Many users now like to use VMs on a desktop or laptop to separate pieces of work, or work and home-related activities. Some people use VMware Player to run multiple OSes on the machine; say using Linux as a base OS but creating a VM for running Windows apps. (IT teams also can also use VM Player to evaluate virtual appliances—software products shipping configured as a VM.)
"Often times, those VMs are not even at the right patch level," Wolf says. "Those systems get exposed to your network. And now all of these unmanaged OSes can float around."
"There's a lot of risk you're adding there," Wolf says, noting that the machines running rogue VMs could spread viruses—or worse—to your physical network. For example, he says, it would be very easy for someone to load up a DHCP server to give out fake IP addresses. That's effectively a denial of service attack, he notes. At the very least, you're going to waste IT resources trying to track down the problem, he says. "It may even be simple user error introducing services to the production network."
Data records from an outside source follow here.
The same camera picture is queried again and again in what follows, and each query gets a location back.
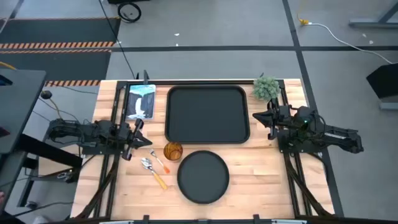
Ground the long black floor cable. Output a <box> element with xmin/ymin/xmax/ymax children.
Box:
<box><xmin>98</xmin><ymin>0</ymin><xmax>138</xmax><ymax>80</ymax></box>

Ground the grey furniture foot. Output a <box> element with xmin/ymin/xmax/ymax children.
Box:
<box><xmin>379</xmin><ymin>101</ymin><xmax>398</xmax><ymax>111</ymax></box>

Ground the small green potted plant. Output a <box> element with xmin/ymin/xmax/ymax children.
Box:
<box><xmin>251</xmin><ymin>76</ymin><xmax>281</xmax><ymax>102</ymax></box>

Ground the black mat with striped edge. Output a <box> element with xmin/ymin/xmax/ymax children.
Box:
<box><xmin>0</xmin><ymin>49</ymin><xmax>112</xmax><ymax>88</ymax></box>
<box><xmin>0</xmin><ymin>17</ymin><xmax>121</xmax><ymax>50</ymax></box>

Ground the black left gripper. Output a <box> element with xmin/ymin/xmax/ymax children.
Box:
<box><xmin>118</xmin><ymin>118</ymin><xmax>153</xmax><ymax>161</ymax></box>

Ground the silver carabiner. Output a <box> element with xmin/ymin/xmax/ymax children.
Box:
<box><xmin>57</xmin><ymin>170</ymin><xmax>75</xmax><ymax>181</ymax></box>

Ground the dark grey desk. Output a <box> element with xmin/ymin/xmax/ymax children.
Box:
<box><xmin>0</xmin><ymin>68</ymin><xmax>47</xmax><ymax>156</ymax></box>

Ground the coiled black cable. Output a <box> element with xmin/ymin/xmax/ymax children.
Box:
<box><xmin>117</xmin><ymin>1</ymin><xmax>142</xmax><ymax>24</ymax></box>

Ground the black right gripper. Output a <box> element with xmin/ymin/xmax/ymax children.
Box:
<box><xmin>252</xmin><ymin>98</ymin><xmax>292</xmax><ymax>141</ymax></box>

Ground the black angled furniture panel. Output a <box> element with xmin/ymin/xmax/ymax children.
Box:
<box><xmin>366</xmin><ymin>62</ymin><xmax>398</xmax><ymax>100</ymax></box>

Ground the spoon with yellow handle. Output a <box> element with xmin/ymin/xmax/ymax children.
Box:
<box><xmin>141</xmin><ymin>157</ymin><xmax>169</xmax><ymax>190</ymax></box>

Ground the black desk leg frame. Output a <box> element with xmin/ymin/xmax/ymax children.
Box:
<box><xmin>0</xmin><ymin>133</ymin><xmax>84</xmax><ymax>218</ymax></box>

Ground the waterfall picture book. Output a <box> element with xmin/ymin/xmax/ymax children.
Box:
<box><xmin>125</xmin><ymin>83</ymin><xmax>157</xmax><ymax>121</ymax></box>

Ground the fork with orange handle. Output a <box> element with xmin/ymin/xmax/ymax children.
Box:
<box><xmin>149</xmin><ymin>148</ymin><xmax>171</xmax><ymax>175</ymax></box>

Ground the white cable with yellow plug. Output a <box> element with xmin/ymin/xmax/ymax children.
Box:
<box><xmin>297</xmin><ymin>14</ymin><xmax>394</xmax><ymax>65</ymax></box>

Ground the black round plate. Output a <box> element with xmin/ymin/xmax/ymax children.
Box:
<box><xmin>177</xmin><ymin>150</ymin><xmax>231</xmax><ymax>205</ymax></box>

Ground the black rectangular tray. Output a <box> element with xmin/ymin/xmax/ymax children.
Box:
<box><xmin>164</xmin><ymin>84</ymin><xmax>251</xmax><ymax>145</ymax></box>

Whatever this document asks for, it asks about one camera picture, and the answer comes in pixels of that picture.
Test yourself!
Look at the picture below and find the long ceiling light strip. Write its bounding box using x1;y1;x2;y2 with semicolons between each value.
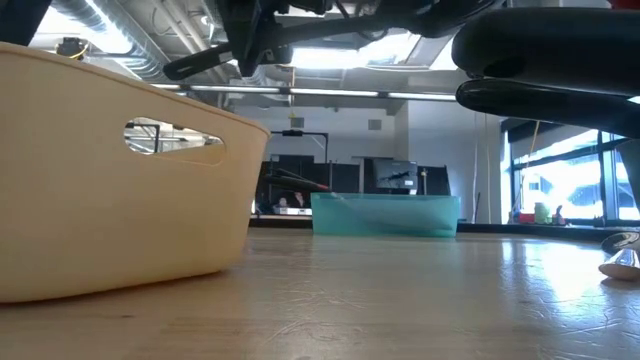
149;82;457;102

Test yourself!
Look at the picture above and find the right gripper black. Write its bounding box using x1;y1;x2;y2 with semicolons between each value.
215;0;301;79

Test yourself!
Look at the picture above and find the black background rig frame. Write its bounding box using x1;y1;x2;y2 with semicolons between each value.
269;129;331;176

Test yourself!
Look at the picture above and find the silver ceiling duct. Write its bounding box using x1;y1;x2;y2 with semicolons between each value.
49;0;236;86

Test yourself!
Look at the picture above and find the yellow plastic bin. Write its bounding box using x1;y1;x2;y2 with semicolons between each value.
0;41;271;305

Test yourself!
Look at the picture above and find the translucent teal plastic bin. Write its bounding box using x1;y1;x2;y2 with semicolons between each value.
309;192;462;239

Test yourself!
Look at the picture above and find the steel spoon wooden handle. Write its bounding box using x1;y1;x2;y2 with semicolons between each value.
598;230;640;282

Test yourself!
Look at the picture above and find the yellow black ceiling device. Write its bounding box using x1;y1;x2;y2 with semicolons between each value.
53;35;92;62

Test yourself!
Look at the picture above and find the all-black nylon slotted turner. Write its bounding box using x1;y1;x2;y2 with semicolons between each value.
271;167;324;184

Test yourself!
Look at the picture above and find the dark background cabinet row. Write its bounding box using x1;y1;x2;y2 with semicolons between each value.
254;153;451;210

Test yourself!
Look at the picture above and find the black computer monitor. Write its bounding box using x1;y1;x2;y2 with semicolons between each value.
373;158;419;195

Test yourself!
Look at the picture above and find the solid turner steel shaft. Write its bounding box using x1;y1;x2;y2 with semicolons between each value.
162;0;501;82

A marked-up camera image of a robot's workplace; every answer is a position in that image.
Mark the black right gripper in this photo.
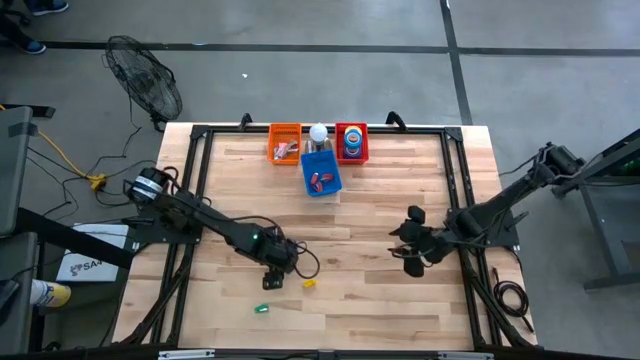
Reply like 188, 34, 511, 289
387, 203, 454, 280

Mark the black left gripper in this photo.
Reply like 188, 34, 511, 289
252, 225, 302, 292

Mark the blue plastic basket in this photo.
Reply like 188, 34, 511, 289
300, 148, 344, 198

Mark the red plastic basket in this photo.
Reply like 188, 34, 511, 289
334, 121, 371, 167

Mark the orange plastic basket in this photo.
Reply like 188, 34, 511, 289
267, 122, 303, 166

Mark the white light bulb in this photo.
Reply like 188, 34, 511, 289
305, 122, 334, 154

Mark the white printed paper sign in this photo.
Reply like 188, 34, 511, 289
55, 222, 131, 284

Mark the dark metal stand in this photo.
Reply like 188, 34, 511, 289
550, 127, 640, 292

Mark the black diagonal bar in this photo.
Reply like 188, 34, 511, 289
16, 206, 137, 271

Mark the black floor fan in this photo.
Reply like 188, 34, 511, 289
102, 34, 184, 134

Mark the yellow and white bottle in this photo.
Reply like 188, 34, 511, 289
28, 278, 73, 309

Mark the grey equipment cart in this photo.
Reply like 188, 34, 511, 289
0, 103, 57, 355

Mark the person's shoe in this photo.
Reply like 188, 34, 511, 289
19, 39, 48, 56
23, 0, 70, 17

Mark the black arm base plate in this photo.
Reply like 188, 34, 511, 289
121, 217, 206, 247
446, 206, 530, 249

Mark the coiled black cable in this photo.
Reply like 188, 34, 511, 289
491, 266, 536, 334

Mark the black aluminium table frame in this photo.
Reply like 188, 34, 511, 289
117, 123, 537, 351

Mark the silver metal bracket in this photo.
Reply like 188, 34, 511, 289
157, 349, 217, 360
436, 350, 495, 360

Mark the yellow floor power cable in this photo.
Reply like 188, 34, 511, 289
0, 103, 108, 193

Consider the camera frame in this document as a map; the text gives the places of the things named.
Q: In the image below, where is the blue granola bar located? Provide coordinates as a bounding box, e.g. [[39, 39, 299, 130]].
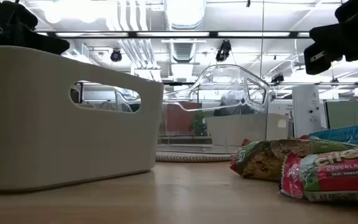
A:
[[308, 121, 358, 146]]

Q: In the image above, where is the thin vertical pole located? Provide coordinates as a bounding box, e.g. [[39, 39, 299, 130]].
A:
[[260, 0, 265, 78]]

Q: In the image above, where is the green partition panel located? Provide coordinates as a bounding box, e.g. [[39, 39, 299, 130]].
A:
[[324, 100, 358, 130]]

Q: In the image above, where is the black overhead light bar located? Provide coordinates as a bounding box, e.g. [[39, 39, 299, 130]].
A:
[[34, 30, 312, 39]]

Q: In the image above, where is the green plant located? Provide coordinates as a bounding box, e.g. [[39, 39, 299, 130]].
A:
[[191, 111, 208, 137]]

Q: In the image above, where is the red background panel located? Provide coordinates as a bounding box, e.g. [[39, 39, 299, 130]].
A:
[[163, 101, 200, 135]]

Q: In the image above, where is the black ceiling camera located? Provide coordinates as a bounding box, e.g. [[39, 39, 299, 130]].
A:
[[270, 73, 285, 85], [109, 49, 123, 63], [215, 39, 232, 63]]

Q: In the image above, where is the clear plastic handled bin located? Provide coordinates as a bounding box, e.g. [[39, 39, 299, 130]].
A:
[[157, 64, 270, 155]]

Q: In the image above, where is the round silver ventilation duct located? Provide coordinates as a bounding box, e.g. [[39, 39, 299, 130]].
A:
[[163, 0, 207, 31]]

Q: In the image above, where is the ribbed silver duct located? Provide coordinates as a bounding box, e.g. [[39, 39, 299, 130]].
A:
[[171, 42, 197, 63]]

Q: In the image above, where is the black horizontal rail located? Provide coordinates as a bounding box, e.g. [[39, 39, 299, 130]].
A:
[[163, 81, 358, 86]]

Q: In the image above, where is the round woven rope mat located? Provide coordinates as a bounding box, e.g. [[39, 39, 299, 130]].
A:
[[155, 151, 232, 163]]

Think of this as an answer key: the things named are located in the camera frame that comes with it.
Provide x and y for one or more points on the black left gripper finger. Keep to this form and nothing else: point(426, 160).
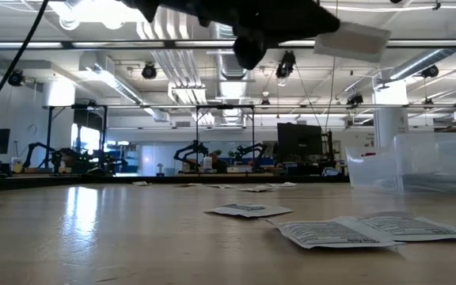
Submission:
point(303, 14)
point(295, 31)

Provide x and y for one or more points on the white antiseptic towelette packet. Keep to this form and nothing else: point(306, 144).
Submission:
point(256, 188)
point(248, 210)
point(414, 227)
point(284, 184)
point(331, 233)

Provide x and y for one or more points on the black overhead light bar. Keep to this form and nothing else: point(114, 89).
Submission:
point(133, 43)

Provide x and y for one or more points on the black computer monitor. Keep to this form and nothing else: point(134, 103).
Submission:
point(299, 138)

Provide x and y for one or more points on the white round pillar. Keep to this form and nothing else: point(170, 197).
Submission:
point(390, 118)

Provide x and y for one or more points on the person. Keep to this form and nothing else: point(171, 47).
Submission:
point(216, 162)

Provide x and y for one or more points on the blue storage shelf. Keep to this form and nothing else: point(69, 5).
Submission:
point(129, 160)

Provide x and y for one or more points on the black ceiling camera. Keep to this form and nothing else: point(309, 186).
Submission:
point(265, 102)
point(149, 71)
point(430, 71)
point(16, 77)
point(354, 99)
point(286, 65)

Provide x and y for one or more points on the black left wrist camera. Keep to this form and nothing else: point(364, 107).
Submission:
point(248, 49)

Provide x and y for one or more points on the silver ventilation duct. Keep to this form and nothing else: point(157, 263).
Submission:
point(422, 63)
point(222, 65)

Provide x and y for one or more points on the black metal workstation frame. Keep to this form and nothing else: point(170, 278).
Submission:
point(48, 134)
point(197, 134)

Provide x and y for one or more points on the white rectangular ceiling duct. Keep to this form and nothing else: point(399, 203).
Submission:
point(109, 81)

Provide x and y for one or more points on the black metal rig frame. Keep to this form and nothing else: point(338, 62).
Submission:
point(212, 179)

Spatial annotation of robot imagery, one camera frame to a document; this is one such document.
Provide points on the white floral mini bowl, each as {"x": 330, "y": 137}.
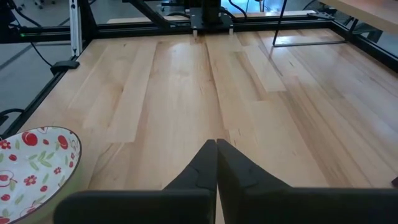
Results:
{"x": 31, "y": 168}

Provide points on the black aluminium table frame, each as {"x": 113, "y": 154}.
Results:
{"x": 140, "y": 29}

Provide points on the silver aluminium post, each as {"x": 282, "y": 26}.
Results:
{"x": 75, "y": 28}

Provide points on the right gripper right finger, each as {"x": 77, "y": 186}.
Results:
{"x": 280, "y": 207}

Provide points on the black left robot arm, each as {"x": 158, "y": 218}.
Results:
{"x": 211, "y": 11}

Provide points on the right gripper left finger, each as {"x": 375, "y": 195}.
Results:
{"x": 174, "y": 205}

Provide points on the wooden shelf black metal legs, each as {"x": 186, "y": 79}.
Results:
{"x": 373, "y": 12}

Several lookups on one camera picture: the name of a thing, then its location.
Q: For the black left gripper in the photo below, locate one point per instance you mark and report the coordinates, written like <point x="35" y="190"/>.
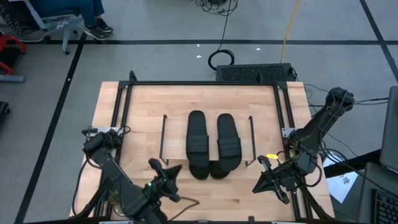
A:
<point x="161" y="186"/>

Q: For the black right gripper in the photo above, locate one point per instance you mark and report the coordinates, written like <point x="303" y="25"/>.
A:
<point x="281" y="179"/>

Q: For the wooden shelf with black legs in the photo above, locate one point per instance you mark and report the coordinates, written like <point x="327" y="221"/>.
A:
<point x="174" y="140"/>

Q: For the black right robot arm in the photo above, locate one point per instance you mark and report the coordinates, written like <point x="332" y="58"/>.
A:
<point x="323" y="118"/>

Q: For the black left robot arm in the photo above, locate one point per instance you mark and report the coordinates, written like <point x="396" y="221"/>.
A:
<point x="112" y="168"/>

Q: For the white paper sheet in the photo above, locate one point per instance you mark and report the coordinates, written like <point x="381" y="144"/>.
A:
<point x="340" y="186"/>

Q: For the black perforated computer case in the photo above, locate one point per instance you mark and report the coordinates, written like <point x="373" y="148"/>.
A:
<point x="248" y="73"/>

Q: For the grey monitor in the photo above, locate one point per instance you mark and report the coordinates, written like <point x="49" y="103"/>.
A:
<point x="391" y="130"/>

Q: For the white office chair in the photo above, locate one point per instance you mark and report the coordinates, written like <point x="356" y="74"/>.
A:
<point x="66" y="39"/>

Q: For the person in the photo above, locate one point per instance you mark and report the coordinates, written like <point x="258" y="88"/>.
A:
<point x="87" y="9"/>

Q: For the grey flat base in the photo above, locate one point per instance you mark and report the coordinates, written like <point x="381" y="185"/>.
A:
<point x="12" y="78"/>

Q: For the black aluminium rig frame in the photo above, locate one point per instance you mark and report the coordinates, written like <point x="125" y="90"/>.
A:
<point x="202" y="83"/>

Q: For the red metal frame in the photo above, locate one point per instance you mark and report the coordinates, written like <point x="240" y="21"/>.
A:
<point x="9" y="38"/>

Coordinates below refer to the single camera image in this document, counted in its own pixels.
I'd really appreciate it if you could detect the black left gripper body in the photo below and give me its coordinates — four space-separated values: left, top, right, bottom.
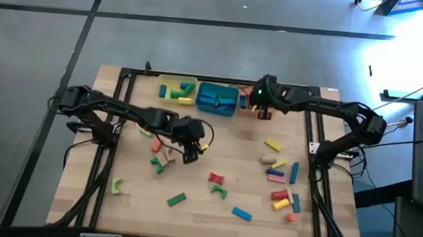
173 115 207 152

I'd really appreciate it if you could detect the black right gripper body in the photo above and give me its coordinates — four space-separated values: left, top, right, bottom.
250 72 284 109

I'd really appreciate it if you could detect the natural wooden arch block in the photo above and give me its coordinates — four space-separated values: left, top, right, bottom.
163 147 177 163

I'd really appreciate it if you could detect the red wooden arch block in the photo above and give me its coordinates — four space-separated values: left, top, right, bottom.
207 171 226 186

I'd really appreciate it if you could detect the yellow rectangular wooden block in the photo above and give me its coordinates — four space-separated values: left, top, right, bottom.
262 138 284 153

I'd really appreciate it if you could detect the red rectangular wooden block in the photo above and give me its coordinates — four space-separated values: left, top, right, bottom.
151 137 164 154

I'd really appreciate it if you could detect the green wooden arch block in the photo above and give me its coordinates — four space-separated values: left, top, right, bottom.
210 184 229 201
149 156 167 175

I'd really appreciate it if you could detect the green rectangular wooden block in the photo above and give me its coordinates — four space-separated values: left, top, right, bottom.
166 191 189 209

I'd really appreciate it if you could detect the natural wooden cylinder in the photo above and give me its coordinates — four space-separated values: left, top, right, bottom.
259 154 278 166

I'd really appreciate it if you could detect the light green arch block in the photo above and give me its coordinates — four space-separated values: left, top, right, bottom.
110 177 125 195

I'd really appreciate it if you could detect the translucent orange plastic bin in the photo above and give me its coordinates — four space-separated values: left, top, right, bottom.
236 83 281 121

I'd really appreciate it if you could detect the natural wooden square block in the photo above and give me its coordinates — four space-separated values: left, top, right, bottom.
154 151 171 168

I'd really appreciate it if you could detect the teal plastic bin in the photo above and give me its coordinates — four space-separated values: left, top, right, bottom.
195 81 241 119

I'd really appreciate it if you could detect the translucent yellow plastic bin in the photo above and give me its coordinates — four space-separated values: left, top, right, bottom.
155 73 200 107

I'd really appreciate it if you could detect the pink rectangular wooden block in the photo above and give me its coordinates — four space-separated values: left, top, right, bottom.
266 173 288 185

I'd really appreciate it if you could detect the red wooden cylinder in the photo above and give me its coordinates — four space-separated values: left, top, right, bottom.
270 189 290 202

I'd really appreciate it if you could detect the thin natural wooden block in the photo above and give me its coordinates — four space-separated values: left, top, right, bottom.
286 186 297 205

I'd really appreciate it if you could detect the yellow wooden cylinder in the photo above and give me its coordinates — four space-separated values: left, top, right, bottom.
271 197 291 213

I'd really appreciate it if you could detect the teal rectangular wooden block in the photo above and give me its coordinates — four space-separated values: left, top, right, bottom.
290 193 303 214

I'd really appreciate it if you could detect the black floor stand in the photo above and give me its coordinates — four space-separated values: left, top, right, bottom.
380 67 423 117

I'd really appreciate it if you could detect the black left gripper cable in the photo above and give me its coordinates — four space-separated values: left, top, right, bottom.
195 118 216 152

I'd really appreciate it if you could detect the black cable bundle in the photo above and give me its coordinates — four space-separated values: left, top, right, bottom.
305 140 388 208

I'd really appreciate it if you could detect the cream cable with black clip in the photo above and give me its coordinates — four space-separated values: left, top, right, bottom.
353 0 388 14

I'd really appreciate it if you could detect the yellow cable with black plug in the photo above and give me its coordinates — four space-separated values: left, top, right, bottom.
388 115 413 131

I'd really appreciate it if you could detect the long black floor cable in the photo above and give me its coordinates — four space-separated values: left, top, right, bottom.
360 132 423 152

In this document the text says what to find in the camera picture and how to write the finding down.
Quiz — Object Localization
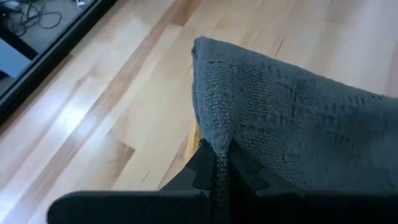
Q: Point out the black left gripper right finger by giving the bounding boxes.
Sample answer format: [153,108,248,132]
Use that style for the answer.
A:
[228,139,398,224]

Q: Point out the dark grey towel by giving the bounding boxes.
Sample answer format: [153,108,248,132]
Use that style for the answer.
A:
[191,35,398,224]

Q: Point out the black cable tangle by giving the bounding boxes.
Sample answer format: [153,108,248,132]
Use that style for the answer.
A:
[0,0,63,37]

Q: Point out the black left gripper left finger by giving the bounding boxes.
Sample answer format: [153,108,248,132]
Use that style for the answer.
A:
[46,139,218,224]

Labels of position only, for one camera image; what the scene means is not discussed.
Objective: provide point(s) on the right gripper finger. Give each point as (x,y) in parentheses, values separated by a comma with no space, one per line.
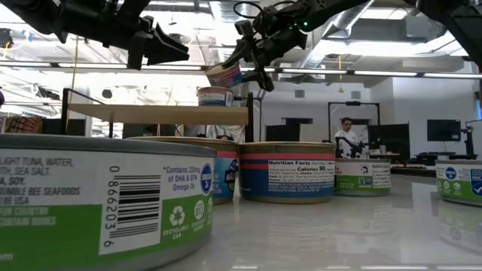
(256,77)
(243,54)

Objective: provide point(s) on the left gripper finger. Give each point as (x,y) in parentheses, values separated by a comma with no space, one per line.
(165,53)
(167,39)

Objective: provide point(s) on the green label tuna can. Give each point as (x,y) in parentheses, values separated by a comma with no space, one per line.
(75,211)
(357,180)
(459,184)

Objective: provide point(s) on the black background robot arm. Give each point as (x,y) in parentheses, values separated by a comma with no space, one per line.
(357,148)

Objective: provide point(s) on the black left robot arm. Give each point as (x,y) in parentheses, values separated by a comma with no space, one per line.
(37,15)

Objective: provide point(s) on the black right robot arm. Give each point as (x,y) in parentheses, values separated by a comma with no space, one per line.
(339,7)

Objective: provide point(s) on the long ceiling light strip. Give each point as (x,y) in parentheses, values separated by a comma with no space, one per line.
(312,71)

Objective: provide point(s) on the black partition panel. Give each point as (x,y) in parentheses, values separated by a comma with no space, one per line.
(282,133)

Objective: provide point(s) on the person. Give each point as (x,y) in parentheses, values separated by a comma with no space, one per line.
(346,131)
(224,137)

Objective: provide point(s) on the small black ceiling dome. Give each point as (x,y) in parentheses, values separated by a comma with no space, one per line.
(107,93)

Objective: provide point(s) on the red patterned cloth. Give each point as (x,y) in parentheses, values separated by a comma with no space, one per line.
(24,125)

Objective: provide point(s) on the black equipment stand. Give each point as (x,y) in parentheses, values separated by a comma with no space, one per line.
(469,143)

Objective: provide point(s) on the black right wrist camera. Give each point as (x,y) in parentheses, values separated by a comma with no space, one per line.
(244,28)

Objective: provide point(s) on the corrugated silver air duct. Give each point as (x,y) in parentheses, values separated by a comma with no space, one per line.
(220,22)

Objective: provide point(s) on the smooth silver air duct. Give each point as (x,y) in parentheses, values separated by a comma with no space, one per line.
(324,43)

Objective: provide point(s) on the grey wall vent grille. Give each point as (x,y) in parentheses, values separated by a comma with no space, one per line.
(356,95)
(299,94)

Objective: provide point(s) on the wooden shelf with black frame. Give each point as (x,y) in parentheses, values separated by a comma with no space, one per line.
(158,114)

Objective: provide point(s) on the black station frame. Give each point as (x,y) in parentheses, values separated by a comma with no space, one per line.
(354,103)

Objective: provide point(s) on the black aluminium table frame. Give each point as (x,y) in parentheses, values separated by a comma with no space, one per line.
(414,171)

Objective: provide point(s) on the black wall monitor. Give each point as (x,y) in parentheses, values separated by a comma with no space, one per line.
(444,130)

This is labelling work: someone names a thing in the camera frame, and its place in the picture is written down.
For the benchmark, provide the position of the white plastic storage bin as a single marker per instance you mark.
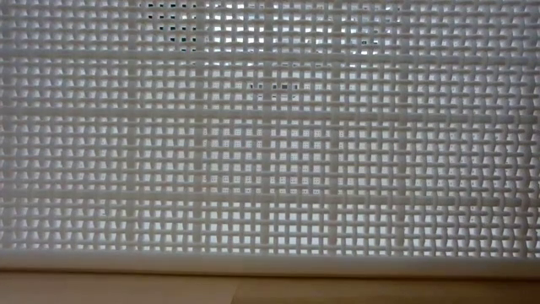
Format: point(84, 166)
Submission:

How can you prevent against rogue VMs? You should have controls around who gets VMware Workstation, for starters (since it's needed to create the VMs). IT can also use a group security policy to prevent certain executables from running, such as those needed to install VM player, Wolf notes. Another option: Do periodic auditing of user hard drives. "You want to look for machines with VMs and flag them for follow up by IT," he says.
Has this become yet another point of contention between users and IT, where savvy users want to use VMs at work the same as they're doing at home? Not yet, Wolf says. "IT departments for the most part have ignored it," Wolf says.
If you do want to allow VMs on user machines, tools such as VMware's Lab Manager and other management tools can help IT control and monitor those VMs, he notes.
10. Remember Virtualization Security at Budget Planning Time
"Make sure to allocate budget for virtualization security and management," IDC's Elliott says. You may not need to break it out in your security budget, Arch Coal's Abbene notes, but your security budget overall had better have enough funds for it.
Also, be careful of security costs as you do virtualization ROI calculations. "You may not see a reduced spend in security," just by virtualizing more and more servers, Hoff notes, because you will need to apply some of your existing security tools to every VM that you create. If you don't anticipate this expense, it could eat into your ROI.
According to Gartner, it's a common mistake right now. Through 2009, some 90 percent of virtualization deployments will have unanticipated costs, such as security costs, affecting ROI, according to a presentation by Gartner VP Neil MacDonald at Gartner's October 2007 Symposium/ITxpo.